_Goal of the exercise_
From the first line to the last, please print the entries exactly, omitting pictures.

_Exercise material_
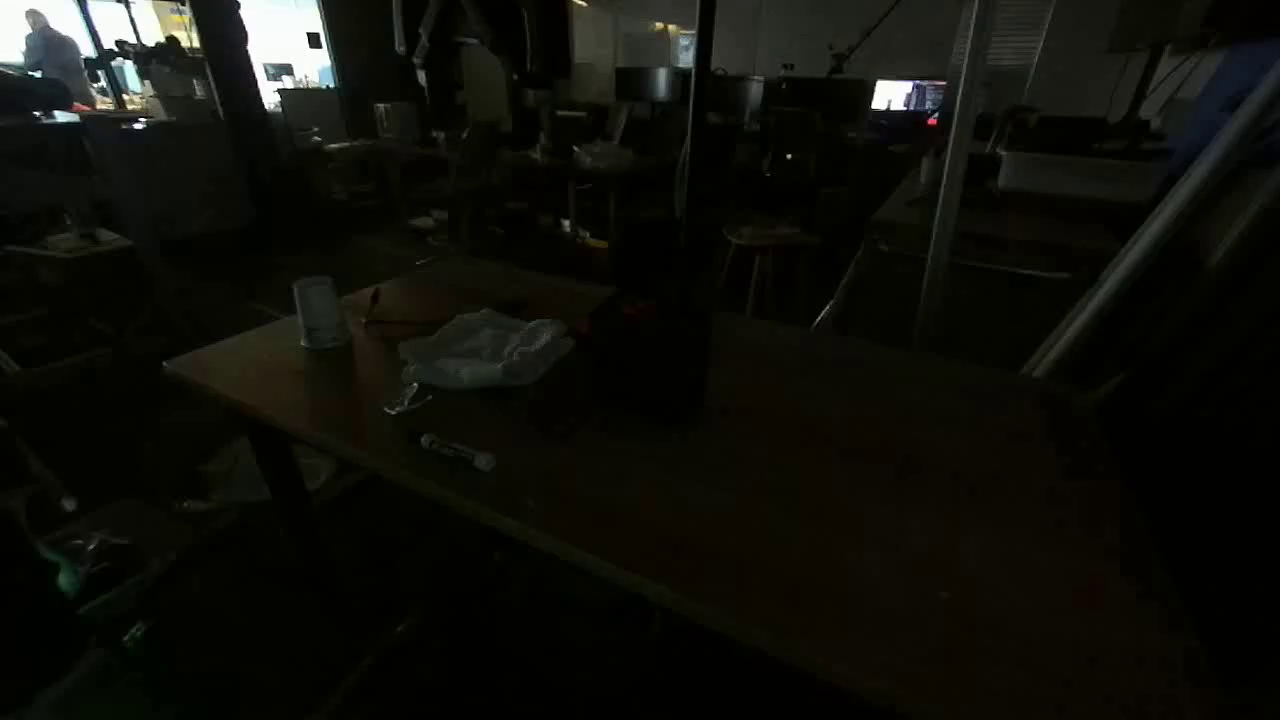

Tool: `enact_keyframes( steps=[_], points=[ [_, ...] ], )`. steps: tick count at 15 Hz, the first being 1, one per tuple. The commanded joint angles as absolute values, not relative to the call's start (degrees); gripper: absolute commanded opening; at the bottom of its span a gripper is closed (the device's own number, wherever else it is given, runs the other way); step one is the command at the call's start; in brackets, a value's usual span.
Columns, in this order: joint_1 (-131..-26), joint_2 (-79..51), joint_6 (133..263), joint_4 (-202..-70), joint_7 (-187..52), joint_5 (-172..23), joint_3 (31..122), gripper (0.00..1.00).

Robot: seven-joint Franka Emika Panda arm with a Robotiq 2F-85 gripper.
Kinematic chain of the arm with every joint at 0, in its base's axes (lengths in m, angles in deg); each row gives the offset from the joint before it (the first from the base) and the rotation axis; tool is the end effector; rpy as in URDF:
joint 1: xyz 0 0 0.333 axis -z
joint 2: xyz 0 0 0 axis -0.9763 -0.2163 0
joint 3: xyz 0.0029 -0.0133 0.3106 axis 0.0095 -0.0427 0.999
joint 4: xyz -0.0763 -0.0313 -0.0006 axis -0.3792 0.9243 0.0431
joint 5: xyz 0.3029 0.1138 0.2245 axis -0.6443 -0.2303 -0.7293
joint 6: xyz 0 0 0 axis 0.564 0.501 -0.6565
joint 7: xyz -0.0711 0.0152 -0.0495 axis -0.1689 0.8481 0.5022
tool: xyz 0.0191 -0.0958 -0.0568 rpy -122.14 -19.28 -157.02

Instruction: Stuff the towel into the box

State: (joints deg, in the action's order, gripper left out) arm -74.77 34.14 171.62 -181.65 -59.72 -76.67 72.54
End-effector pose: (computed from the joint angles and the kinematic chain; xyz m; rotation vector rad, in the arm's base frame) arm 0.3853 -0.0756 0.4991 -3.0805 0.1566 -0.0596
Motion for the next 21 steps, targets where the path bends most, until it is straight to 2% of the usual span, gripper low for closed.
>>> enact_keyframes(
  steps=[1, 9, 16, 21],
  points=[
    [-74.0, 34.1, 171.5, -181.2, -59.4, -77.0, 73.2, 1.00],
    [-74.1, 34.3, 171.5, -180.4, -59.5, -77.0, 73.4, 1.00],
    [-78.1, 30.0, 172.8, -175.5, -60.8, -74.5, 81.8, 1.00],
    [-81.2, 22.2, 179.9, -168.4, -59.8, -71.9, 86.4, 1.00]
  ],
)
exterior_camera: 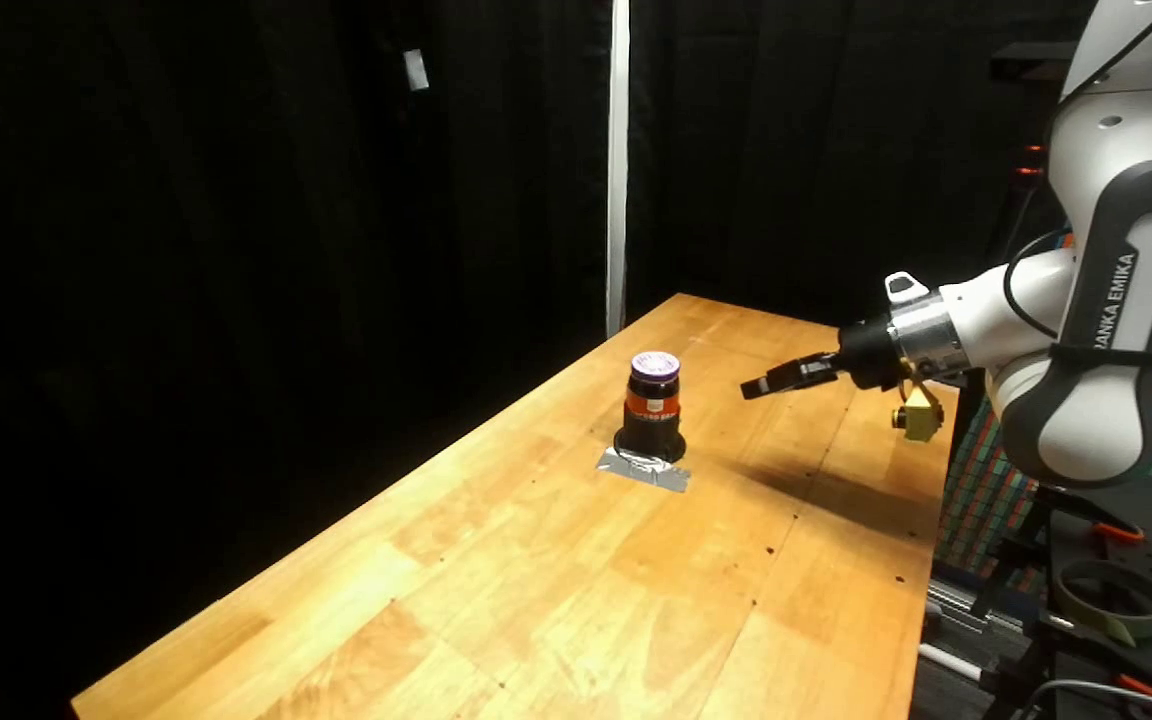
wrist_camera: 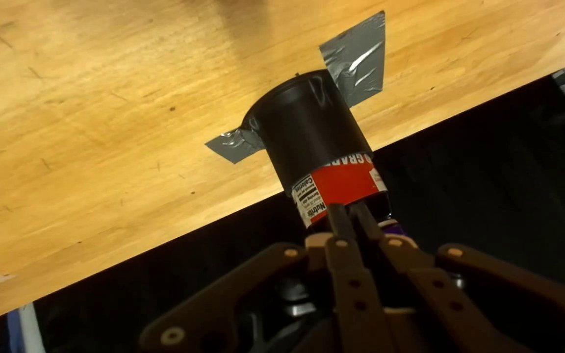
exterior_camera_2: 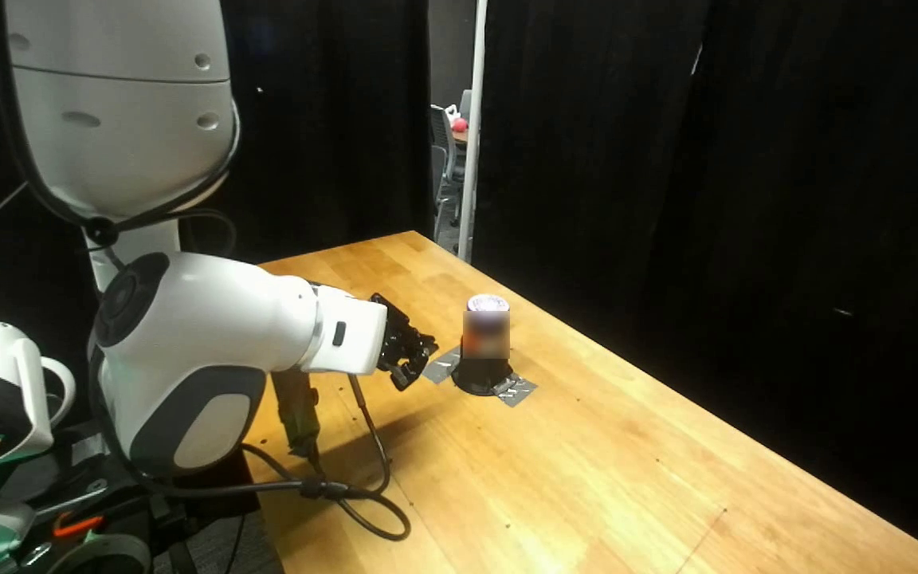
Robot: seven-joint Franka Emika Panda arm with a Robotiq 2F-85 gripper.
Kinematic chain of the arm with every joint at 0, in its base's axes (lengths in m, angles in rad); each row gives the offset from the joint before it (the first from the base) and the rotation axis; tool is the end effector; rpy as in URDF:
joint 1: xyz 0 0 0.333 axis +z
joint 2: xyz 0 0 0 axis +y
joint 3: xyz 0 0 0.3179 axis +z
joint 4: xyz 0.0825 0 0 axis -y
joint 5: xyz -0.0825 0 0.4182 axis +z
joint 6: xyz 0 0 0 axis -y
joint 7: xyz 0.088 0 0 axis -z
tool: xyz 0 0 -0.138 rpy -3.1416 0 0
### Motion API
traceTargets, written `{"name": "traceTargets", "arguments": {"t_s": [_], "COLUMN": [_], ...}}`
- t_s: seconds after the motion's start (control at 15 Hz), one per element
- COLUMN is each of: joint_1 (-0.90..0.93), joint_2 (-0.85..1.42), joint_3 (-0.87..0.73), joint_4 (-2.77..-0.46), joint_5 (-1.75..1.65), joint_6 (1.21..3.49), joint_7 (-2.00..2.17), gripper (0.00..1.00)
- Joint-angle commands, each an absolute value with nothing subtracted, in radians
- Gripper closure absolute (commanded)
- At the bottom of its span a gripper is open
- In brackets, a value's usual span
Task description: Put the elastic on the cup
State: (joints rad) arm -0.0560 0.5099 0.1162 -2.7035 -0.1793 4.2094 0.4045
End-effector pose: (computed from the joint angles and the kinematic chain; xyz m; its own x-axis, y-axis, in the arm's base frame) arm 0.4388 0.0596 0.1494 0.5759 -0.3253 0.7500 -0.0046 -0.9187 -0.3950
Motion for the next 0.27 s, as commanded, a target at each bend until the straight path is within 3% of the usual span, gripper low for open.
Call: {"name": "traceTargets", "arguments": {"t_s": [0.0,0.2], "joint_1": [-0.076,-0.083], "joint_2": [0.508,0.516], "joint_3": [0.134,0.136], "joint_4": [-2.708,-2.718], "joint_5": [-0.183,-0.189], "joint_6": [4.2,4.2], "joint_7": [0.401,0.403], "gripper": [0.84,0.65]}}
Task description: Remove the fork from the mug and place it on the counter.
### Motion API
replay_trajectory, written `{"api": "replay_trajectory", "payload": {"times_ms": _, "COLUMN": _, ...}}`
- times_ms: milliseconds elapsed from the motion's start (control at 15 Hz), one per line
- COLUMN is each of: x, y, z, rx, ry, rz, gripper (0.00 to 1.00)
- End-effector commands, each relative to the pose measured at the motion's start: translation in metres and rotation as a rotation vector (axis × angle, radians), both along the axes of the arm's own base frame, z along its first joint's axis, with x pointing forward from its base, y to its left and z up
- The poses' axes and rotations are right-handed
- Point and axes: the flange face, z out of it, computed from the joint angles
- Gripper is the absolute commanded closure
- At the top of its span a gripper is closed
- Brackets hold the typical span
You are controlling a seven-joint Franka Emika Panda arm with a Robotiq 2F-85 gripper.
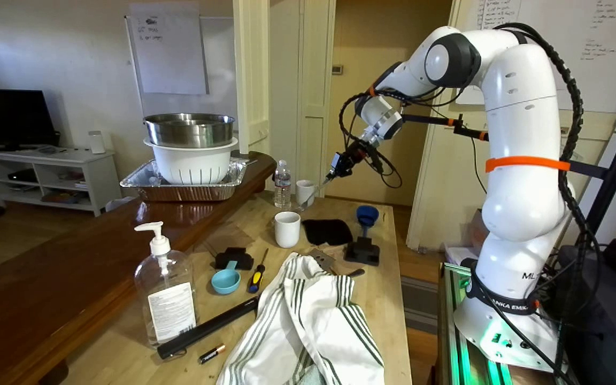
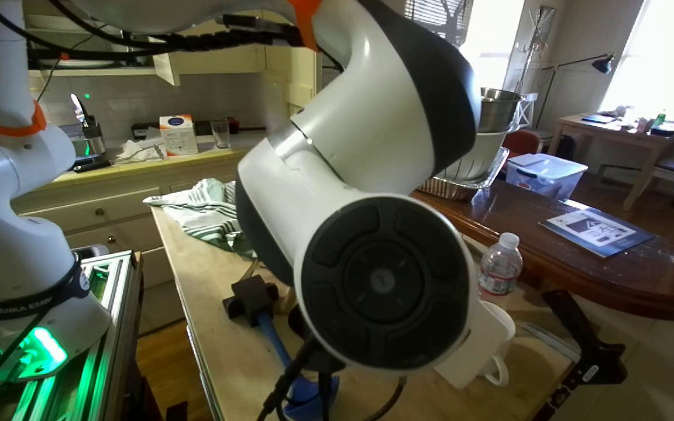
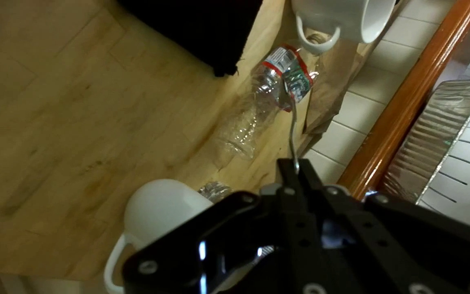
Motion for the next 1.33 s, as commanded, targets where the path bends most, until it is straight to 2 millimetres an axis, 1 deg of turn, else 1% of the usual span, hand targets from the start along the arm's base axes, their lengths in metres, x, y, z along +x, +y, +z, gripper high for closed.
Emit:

_Solution for this problem_
Tool: `enact_keyframes( steps=[_], points=[ [_, ...] ], )`. steps: tick count at 15 Hz, the first being 1, one per tuple. The commanded joint angles as absolute values, not relative to the call's start (degrees); gripper: absolute commanded opening; at the bottom of its span a gripper is closed (the device's own number, wherever else it is given, runs the other way); step one is the command at the call's start; in brackets, a value's usual span.
Columns, in this order: joint_1 (-131..-26), joint_2 (-79..51), joint_6 (133..263), joint_4 (-202..-70), joint_7 (-187..52), joint_5 (-172..23), joint_3 (31..122), gripper (0.00..1.00).

Robot: seven-joint Franka Emika Panda arm with a Robotiq 2F-85 gripper.
Kinematic chain of the arm with every joint at 0, in its base's axes (lengths in m, angles in deg); each row gives the offset from the joint before it (the first from the base) and the rotation axis; tool is the end effector; rpy as in URDF:
joint 1: xyz 0 0 0.333 axis -z
joint 2: xyz 0 0 0 axis -0.9763 -0.2163 0
joint 3: xyz 0.0029 -0.0133 0.3106 axis 0.0095 -0.0427 0.999
joint 4: xyz -0.0763 -0.0313 -0.0006 axis -0.3792 0.9243 0.0431
joint 5: xyz 0.3029 0.1138 0.2245 axis -0.6443 -0.2303 -0.7293
joint 6: xyz 0 0 0 axis 0.564 0.501 -0.6565
joint 7: xyz -0.0711 0.0152 -0.0495 axis -0.1689 0.8481 0.5022
tool: xyz 0.0191 -0.0958 -0.0568 rpy -122.14 -19.28 -157.02

Instruction: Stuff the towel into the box

State: (joints deg, in the action's order, gripper left out) arm -74.77 34.14 171.62 -181.65 -59.72 -76.67 72.54
End-effector pose: (computed from the joint angles and the kinematic chain; xyz m; rotation vector rad, in the arm's base frame) arm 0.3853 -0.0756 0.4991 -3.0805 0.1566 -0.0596
Motion for the next 21 steps, targets where the path bends most, until it is straight to 2% of the usual span, gripper low for closed.
>>> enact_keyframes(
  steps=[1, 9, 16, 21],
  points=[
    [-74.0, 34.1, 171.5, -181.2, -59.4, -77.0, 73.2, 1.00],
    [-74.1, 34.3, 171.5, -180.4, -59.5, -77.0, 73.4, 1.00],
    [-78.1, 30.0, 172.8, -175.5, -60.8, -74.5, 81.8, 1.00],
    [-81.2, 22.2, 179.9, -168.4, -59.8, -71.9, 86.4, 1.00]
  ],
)
exterior_camera: 
wrist_camera: 
exterior_camera_2: 
Robot: seven-joint Franka Emika Panda arm with a Robotiq 2F-85 gripper.
Kinematic chain of the arm with every joint at 0, in its base's axes (lengths in m, angles in rad); each row gives the offset from the joint before it (the first from the base) and the rotation axis; tool is the end effector; rpy as in URDF:
joint 1: xyz 0 0 0.333 axis +z
joint 2: xyz 0 0 0 axis +y
joint 3: xyz 0 0 0.3179 axis +z
joint 4: xyz 0.0825 0 0 axis -y
joint 5: xyz -0.0825 0 0.4182 axis +z
joint 6: xyz 0 0 0 axis -y
joint 7: xyz 0.088 0 0 axis -z
tool: xyz 0 0 -0.138 rpy -3.1416 0 0
### Motion API
traceTargets, written `{"name": "traceTargets", "arguments": {"t_s": [_], "COLUMN": [_], ...}}`
- t_s: seconds after the motion's start (control at 15 Hz), one per element
- COLUMN is each of: joint_1 (-0.90..0.93), joint_2 (-0.85..1.42), joint_3 (-0.87..0.73), joint_4 (-2.77..-0.46), joint_5 (-1.75..1.65), joint_6 (1.21..3.49), joint_7 (-2.00..2.17), gripper (0.00..1.00)
- Joint-angle commands, each an absolute value with nothing subtracted, in radians
- Gripper closure absolute (commanded)
- At the bottom of its span a gripper is open
- In brackets, a value's usual span
Task description: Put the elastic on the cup
State: (joints rad) arm -0.0560 0.5099 0.1162 -2.7035 -0.1793 4.2094 0.4045
End-effector pose: (computed from the joint angles and the kinematic chain; xyz m; its own x-axis, y-axis, in the arm's base frame) arm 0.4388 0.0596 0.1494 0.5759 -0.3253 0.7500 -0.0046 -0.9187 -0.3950
Motion for the next 0.27 s, as commanded, a target at each bend until the straight path is within 3% of the usual span, gripper low for open.
Call: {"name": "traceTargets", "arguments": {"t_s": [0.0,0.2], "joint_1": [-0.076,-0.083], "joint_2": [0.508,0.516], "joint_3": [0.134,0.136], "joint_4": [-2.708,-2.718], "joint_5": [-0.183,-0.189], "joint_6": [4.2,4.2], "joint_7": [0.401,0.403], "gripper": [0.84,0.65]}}
Task description: Remove the fork from the mug and place it on the counter.
### Motion API
replay_trajectory, written `{"api": "replay_trajectory", "payload": {"times_ms": _, "COLUMN": _, ...}}`
- times_ms: milliseconds elapsed from the motion's start (control at 15 Hz), one per line
- COLUMN is each of: x, y, z, rx, ry, rz, gripper (0.00 to 1.00)
- End-effector commands, each relative to the pose measured at the motion's start: translation in metres and rotation as a rotation vector (axis × angle, radians), both along the axes of the arm's own base frame, z along its first joint's axis, with x pointing forward from its base, y to its left and z up
- The poses' axes and rotations are right-handed
- Point and axes: the flange face, z out of it, computed from the joint angles
- Gripper is the absolute commanded closure
- At the top of its span a gripper is closed
- Brackets hold the typical span
You are controlling a seven-joint Franka Emika Panda arm with a Robotiq 2F-85 gripper.
Motion for the next 1.33 s, as commanded, targets where the path bends most, until it is straight to 2 millimetres an axis, 1 deg of turn, else 1% of the usual span, hand targets from the start along the arm's base axes, their lengths in metres, x, y, z along +x, +y, +z, gripper high for closed.
Emit:

Exercise complete, with nothing further to add.